I took her pic then thought, how in the heck did she do that??!?!And how am I going to get  her out? Then she jumped out just as "gracefully" as she jumped in.


----------



## terrilhb (Jan 12, 2013)

that is hilarious. I am glad though she was not hurt.


----------



## alsea1 (Jan 12, 2013)

Goats seem determined to take what appears to be fool proof and prove it is not. LOL


----------



## Straw Hat Kikos (Jan 12, 2013)

How did she get out of that? haha


----------



## WhiteMountainsRanch (Jan 12, 2013)

*LOL!

Jurassic Park moment. *


----------



## ragdollcatlady (Jan 12, 2013)




----------



## HankTheTank (Jan 12, 2013)




----------



## verkagj (Jan 13, 2013)

My sweet husband who has never been around animals is learning that there is nothing the goats can't take apart or break.
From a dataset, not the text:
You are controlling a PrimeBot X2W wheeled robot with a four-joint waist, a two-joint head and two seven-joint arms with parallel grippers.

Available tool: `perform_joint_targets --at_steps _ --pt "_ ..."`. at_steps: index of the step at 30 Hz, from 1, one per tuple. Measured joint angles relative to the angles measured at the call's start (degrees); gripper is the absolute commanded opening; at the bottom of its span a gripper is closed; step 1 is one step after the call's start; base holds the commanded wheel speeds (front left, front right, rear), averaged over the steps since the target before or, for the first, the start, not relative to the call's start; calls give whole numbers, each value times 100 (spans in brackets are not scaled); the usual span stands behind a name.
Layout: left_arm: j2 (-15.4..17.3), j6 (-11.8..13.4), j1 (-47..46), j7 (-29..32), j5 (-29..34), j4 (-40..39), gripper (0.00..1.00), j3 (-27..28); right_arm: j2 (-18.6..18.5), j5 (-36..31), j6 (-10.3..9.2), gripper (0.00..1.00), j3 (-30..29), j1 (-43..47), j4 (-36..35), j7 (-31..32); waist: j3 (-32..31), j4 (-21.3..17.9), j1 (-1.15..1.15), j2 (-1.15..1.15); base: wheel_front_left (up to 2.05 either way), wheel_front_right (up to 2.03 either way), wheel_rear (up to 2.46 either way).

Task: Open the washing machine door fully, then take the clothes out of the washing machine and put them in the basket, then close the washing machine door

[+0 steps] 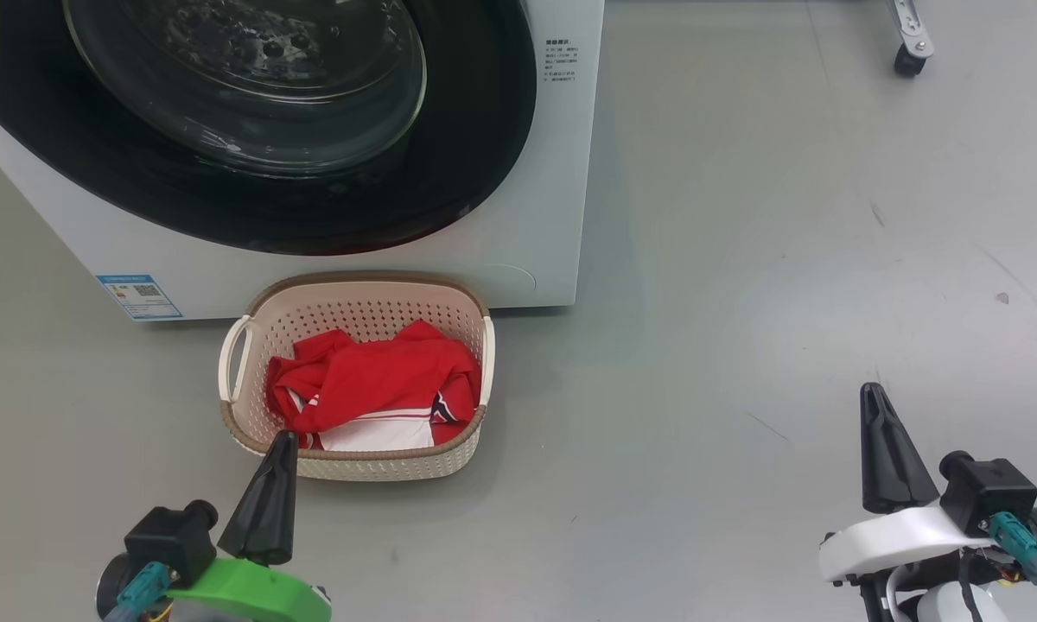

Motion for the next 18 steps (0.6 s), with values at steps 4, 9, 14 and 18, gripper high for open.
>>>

When he says that he has fixed the pen gate, I always say "until they figure out how this one works." I wish they would learn how to untangle themselves while tethered. Or do they just want us to go out there to get them personalized attention?


----------



## Straw Hat Kikos (Jan 13, 2013)

> I always say "until they figure out how this one works."


----------



## Pearce Pastures (Jan 13, 2013)

Took me a sec to get your heading.   LOL!


----------